Whenever a line in the data holds the string "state", copy that line.
(Data extract Opens)
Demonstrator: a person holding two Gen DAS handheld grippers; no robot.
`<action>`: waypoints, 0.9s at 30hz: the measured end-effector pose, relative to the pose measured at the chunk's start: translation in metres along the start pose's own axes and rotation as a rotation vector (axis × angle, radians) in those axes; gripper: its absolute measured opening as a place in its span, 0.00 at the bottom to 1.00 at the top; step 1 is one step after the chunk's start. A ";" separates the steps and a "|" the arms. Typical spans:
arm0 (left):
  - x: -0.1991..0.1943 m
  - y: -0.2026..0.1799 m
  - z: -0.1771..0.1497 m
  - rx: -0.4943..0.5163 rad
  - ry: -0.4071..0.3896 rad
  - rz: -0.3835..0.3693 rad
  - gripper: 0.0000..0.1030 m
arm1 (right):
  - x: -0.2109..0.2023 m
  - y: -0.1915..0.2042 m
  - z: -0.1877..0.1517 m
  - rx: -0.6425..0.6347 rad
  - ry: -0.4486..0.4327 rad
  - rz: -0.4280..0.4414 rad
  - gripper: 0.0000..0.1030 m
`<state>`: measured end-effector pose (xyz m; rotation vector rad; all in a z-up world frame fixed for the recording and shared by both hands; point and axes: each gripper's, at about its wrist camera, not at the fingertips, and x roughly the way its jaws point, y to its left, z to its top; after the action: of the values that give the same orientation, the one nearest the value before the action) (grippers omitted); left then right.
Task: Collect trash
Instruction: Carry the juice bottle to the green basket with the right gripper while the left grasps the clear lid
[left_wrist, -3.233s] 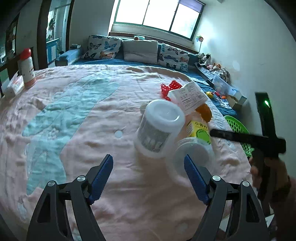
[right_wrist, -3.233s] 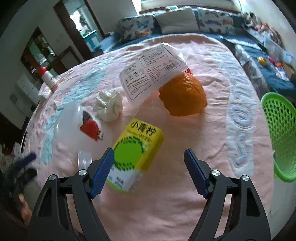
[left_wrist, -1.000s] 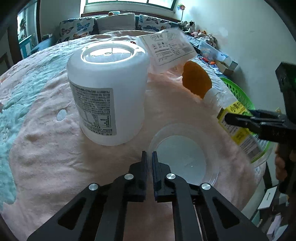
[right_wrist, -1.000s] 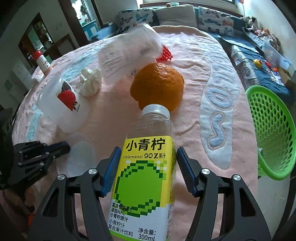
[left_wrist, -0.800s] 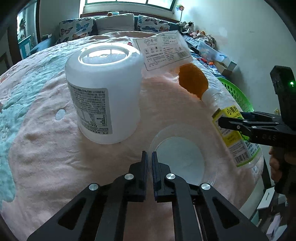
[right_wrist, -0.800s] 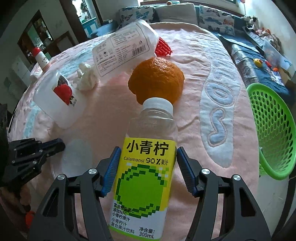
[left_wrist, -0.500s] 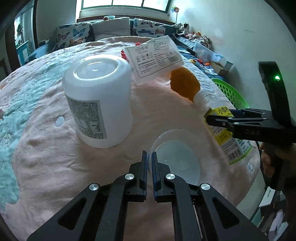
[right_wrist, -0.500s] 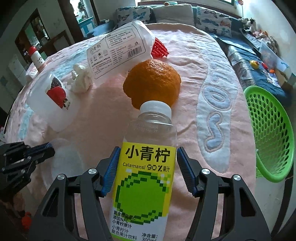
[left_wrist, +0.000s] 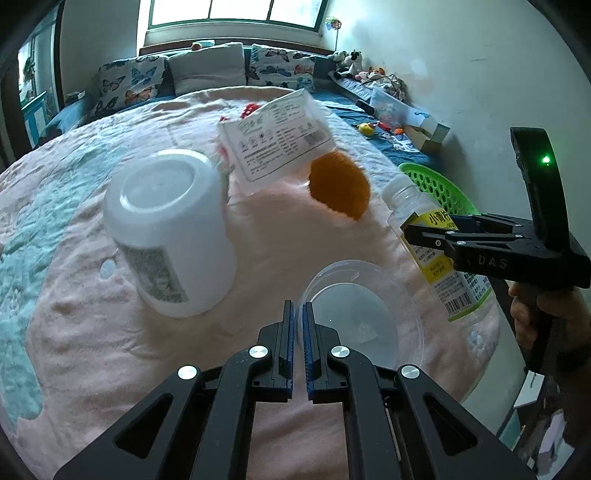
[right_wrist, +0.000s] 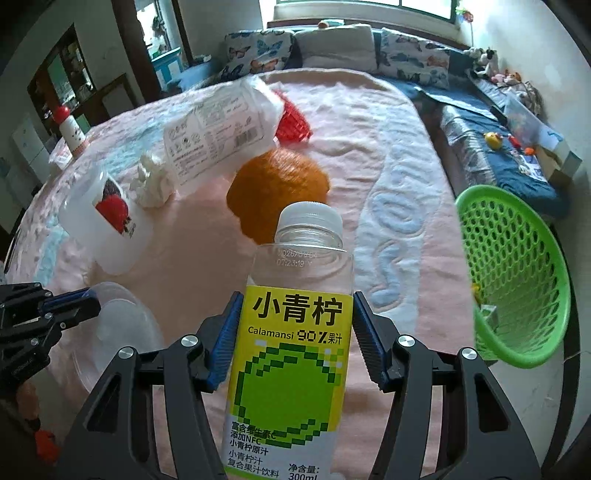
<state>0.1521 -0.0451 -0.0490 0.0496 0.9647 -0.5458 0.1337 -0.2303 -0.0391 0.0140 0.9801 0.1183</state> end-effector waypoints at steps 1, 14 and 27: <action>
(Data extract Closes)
## Result:
`<state>`: measured end-effector pose (xyz m; rotation vector rad; all in a z-up world frame fixed for the recording and shared by both hands; point and axes: each gripper's, at about its wrist camera, not at the fingertips, and x roughly the way its jaws point, y to its left, z to its top; after the action: of the values that give the same orientation, the one nearest the value before the action) (grippers omitted); left then right.
<state>0.1521 -0.0451 -0.0490 0.0496 0.9647 -0.5458 0.1337 -0.2303 -0.0391 0.0140 0.9801 0.1183</state> end-effector waypoints at steps 1, 14 and 27: <action>

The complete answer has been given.